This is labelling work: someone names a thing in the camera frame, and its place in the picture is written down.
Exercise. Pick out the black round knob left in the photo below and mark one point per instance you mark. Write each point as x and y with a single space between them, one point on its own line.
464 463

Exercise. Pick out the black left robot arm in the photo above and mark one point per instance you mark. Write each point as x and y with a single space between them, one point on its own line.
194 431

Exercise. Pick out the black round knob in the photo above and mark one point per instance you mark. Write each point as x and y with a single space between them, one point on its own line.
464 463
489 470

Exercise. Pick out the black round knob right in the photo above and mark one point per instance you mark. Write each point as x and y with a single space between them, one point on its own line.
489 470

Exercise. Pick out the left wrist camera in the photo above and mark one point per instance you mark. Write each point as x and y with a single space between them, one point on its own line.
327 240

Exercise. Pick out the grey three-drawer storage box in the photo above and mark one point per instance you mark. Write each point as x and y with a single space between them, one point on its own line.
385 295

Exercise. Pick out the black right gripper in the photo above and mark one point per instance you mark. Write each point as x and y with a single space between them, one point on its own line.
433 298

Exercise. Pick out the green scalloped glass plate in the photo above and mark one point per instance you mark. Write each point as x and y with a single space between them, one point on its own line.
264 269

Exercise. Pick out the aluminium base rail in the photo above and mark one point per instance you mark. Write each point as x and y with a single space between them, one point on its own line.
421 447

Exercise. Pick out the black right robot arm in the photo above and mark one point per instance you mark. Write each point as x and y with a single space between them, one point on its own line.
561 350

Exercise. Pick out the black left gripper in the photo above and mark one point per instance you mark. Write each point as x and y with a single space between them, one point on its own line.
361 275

————

**WHAT IS EXPECTED**
An exact repetition of all the records above is required.

**ANSWER FOR THIS EXERCISE**
This is labelling work: someone names a thing in the camera frame, and its place in the picture is written down.
Exercise. Pick out the black round knob left in the photo below and mark one point per instance you mark. Write each point as x and y with a single space between them, one point on its own line.
464 463

Exercise. Pick out the black left robot arm in the photo above and mark one point per instance you mark. Write each point as x and y with a single space between them, one point on its own line.
194 431

Exercise. Pick out the black round knob in the photo above and mark one point per instance you mark. Write each point as x and y with a single space between them, one point on its own line.
464 463
489 470

Exercise. Pick out the black round knob right in the photo above and mark one point per instance you mark. Write each point as x and y with a single space between them, one point on its own line.
489 470

Exercise. Pick out the left wrist camera in the photo above and mark one point per instance you mark. Write each point as x and y with a single space between them, one point on its own line.
327 240

Exercise. Pick out the grey three-drawer storage box in the photo above and mark one point per instance you mark. Write each point as x and y with a single space between them, one point on its own line.
385 295

Exercise. Pick out the black right gripper in the photo above and mark one point per instance you mark. Write each point as x and y with a single space between them, one point on its own line.
433 298

Exercise. Pick out the green scalloped glass plate in the photo above and mark one point per instance you mark. Write each point as x and y with a single space between them, one point on its own line.
264 269

Exercise. Pick out the aluminium base rail in the photo above and mark one point per instance you mark. Write each point as x and y with a single space between them, one point on its own line.
421 447

Exercise. Pick out the black right robot arm in the photo above and mark one point per instance you mark. Write each point as x and y with a single space between them, one point on its own line.
561 350

Exercise. Pick out the black left gripper in the photo above and mark one point per instance you mark. Write each point as x and y with a single space between them, one point on its own line.
361 275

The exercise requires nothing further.